Antonella Olivieri, Il Sole 24 Ore 6/12/2013, 6 dicembre 2013
IL BRASILE ALZA LA MIRA SU TELEFONICA
Se Telefonica vuole tenere il 100% di Vivo, il primo operatore mobile brasiliano, deve rinunciare a Telecom Italia, o meglio deve sbarazzarsi di «qualsiasi partecipazione, diretta o indiretta, in Tim Brasil». La delibera dell’Antitrust brasiliano, resa nota con un comunicato ufficiale, è molto più scomoda per il partner spagnolo di Telecom di quanto si fosse immaginato. Nell’esaminare ex-post l’acquisizione da parte degli spagnoli del 50% di Vivo che era di Portugal Telecom, il Cade ha concesso solo una scappatoia: e cioè aprire il capitale di Vivo a un operatore del settore, non presente su piazza, in modo da condividerne il controllo.
Un’alternativa sicuramente inaccettabile per gli spagnoli che hanno impiegato anni a risolvere la convivenza insoddisfacente con i portoghesi in Vivo. Ma se anche Telefonica fosse disposta a ricreare una joint paritetica, c’è la seconda rata dei provvedimenti Cade a renderle complicata la vita. Il consiglio dell’Authority, infatti, ha anche confermato le conclusioni degli uffici tecnici e cioè che i patti Telco del 24 settembre sono incompatibili con gli impegni antitrust presi in Brasile nel 2010. Di conseguenza il Cade ha disposto che «l’incremento indebito della partecipazione societaria di Telefonica in Telco sia smantellato», comminando inoltre una multa di 15 milioni di reais a Telefonica per la violazione degli accordi del 2010 e di 1 milione di reais a Tim Brasil per essersi avvalsa di servizi (call center) di una società collegata al gruppo spagnolo.
A questo punto è scontato che il gruppo guidato da Cesar Alierta prenderà in considerazione di appellarsi contro la delibera del Cade, ma per i soci italiani di Telco (Generali, Mediobanca, Intesa) – rassicurati sul fatto che gli accordi di settembre non avrebbero incontrato ostacoli in Sudamerica – si fa più forte la tentazione di sciogliere la compagine e liberare dai vincoli le residue partecipazioni in Telecom, rendendole disponibili per la vendita. Si vedrà. Intanto però la Consob ha invitato ufficialmente Telefonica – ai sensi dell’articolo 114 del Tuf – a chiarire pubblicamente la propria posizione sulla pronuncia del Cade: dato che oggi è festa nazionale in Spagna, non è attesa una risposta prima di lunedì. Mentre l’ad di Telecom, Marco Patuano, ha ribadito anche ieri che Tim Brasil è strategica, il ceo della controllata carioca, Rodrigo Abreu, ha detto apertamente che «Telefonica non può forzare la vendita di Tim Brasil» e che invece «è Telefonica a dover vendere le proprie partecipazioni».
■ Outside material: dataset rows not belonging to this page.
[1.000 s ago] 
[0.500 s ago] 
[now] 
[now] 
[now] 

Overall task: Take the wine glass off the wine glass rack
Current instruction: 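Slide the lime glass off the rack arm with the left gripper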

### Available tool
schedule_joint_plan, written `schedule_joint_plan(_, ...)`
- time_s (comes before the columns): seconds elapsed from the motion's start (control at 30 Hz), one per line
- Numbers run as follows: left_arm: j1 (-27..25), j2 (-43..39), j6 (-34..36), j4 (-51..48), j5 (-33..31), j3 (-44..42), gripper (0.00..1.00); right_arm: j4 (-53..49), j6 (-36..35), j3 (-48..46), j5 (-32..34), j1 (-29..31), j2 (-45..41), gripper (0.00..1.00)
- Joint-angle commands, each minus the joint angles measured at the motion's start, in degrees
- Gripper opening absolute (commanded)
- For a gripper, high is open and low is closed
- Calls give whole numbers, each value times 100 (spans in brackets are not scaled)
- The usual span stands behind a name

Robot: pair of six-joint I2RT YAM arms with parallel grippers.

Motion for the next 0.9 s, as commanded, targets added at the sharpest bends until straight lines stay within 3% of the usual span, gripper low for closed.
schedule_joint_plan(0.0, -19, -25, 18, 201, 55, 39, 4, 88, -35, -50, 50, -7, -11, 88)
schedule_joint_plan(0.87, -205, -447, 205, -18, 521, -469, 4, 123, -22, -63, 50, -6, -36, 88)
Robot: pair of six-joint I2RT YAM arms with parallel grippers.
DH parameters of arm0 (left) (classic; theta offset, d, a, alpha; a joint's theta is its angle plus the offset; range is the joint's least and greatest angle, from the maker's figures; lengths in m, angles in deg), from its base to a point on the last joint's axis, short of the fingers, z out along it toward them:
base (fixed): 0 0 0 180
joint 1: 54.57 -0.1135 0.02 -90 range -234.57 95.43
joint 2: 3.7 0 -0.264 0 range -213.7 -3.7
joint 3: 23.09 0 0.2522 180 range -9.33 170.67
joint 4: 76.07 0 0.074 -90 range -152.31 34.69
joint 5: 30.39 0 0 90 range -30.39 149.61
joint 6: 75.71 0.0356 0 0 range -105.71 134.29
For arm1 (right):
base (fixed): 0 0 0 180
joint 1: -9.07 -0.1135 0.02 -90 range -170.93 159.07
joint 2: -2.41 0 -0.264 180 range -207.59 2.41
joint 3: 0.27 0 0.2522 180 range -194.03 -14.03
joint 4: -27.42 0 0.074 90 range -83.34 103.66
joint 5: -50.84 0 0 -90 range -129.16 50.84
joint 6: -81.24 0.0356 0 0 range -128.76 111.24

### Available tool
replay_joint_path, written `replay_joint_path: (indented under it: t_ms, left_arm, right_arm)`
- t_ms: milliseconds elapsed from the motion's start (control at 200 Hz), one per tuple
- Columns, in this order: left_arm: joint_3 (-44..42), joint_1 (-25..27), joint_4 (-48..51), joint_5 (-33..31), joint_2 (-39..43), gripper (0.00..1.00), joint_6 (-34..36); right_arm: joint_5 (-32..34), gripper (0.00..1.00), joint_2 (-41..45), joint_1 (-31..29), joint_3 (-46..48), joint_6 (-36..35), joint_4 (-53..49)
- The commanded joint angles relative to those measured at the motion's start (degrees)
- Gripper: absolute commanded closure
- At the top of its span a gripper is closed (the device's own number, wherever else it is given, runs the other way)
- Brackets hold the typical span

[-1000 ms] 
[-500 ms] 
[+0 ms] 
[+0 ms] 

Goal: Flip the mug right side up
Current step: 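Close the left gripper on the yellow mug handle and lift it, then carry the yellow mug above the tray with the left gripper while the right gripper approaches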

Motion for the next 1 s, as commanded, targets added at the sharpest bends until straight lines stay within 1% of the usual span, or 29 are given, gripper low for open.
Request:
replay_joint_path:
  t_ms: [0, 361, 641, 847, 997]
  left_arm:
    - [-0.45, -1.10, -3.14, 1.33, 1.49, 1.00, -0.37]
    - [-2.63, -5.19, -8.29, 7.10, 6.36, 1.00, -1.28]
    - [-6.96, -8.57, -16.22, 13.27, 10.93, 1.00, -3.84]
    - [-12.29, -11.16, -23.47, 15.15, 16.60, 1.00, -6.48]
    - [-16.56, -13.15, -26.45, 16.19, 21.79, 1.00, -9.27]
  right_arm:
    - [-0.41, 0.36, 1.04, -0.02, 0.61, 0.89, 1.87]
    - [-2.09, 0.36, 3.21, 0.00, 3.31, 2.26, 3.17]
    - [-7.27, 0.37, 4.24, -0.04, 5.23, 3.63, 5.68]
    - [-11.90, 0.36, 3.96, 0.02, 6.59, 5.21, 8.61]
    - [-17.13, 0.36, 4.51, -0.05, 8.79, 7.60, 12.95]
Marco Fossati, che ieri è stato nuovamente ascoltato in Consob, ha chiesto «un intervento immediato e risolutivo delle autorità di controllo italiane al fine di riconoscere il controllo di fatto di Telco su Telecom, come già fatto dalle autorità brasiliane, con tutte le conseguenze giuridiche e finanziarie del caso». Sulla stessa linea l’appello di Asati alla Consob, il cui primo intervento, già da fine settembre, era motivato dalla verifica del presupposto del controllo di fatto, ipotesi che la delibera del Cade di fatto corrobora. Se venisse accertato il controllo di fatto a carico di Telefonica, con il conseguente obbligo a consolidare i debiti Telecom, si aprirebbe una partita con la Consob spagnola, dall’esito affatto scontato. Più concreti agli occhi dell’Authority presieduta da Giuseppe Vegas appaiono invece gli sviluppi delle indagini condotte sul fronte delle operazioni con parti correlate o di operazioni rilevanti ai fini della disciplina civilistica dei conflitti d’interesse, relative alle delibere del cda Telecom del 7 e 11 novembre su convertendo e cessione di Telecom Argentina.
«È ormai evidente che la cessione di Tim Brasil non corrisponde agli interessi dell’azienda Telecom, ma a quelli di un suo azionista e concorrente qual è Telefonica – ha osservato il senatore pd Massimo Mucchetti – Sento dire di una fusione tra Vivo e Tim Brasil con la conseguente cessione di parti della combined entity agli altri operatori brasiliani. Sarebbe uno spezzatino a prezzo vile. Se l’operatore pubblico locale ne avesse un vantaggio, il Cade potrebbe avallare il pateracchio. Il Governo italiano non se ne può lavare le mani nascondendosi dietro un golden power che non si applica alle società europee».